In this post:
- Overview of what to look for in a quality estimate
- 4 Common Types of Estimates and our opinion of each
- An estimate checklist for you to download (no email address required)
- A link to information about our estimate and design process
When home owners are asked what their biggest frustrations with contractors are the second most popular answer is pricing (number one was they don’t call back, which is just crazy, and number 3 was not knowing where to find a good contractor). Complaints that the final invoice was much higher than what was estimated are common but frustrations also arise from vague payment schedules and undefined job costs.

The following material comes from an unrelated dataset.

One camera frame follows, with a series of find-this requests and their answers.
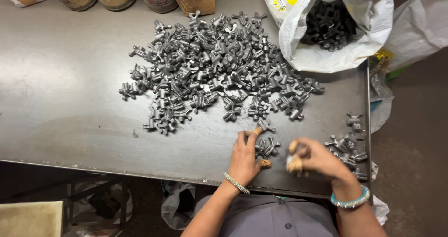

There are legitimate reasons for variation in price. Different contractors have different levels of overhead and might pay employees more or less than others. And some projects might inherently have some unknowns (like mold damage or wood rot for example) or might be very difficult to estimate if the work required is unusual or not common.
But the majority of work in the remodeling industry is fairly standard and can be estimated accurately if proper estimating practices are used.
What’s in a good estimate?
I’m going to speak here specifically about remodeling estimates but the basics hold true for most construction estimates. I also left out some obvious things that I think most people know, like that the estimator should show up on time and look professional etc…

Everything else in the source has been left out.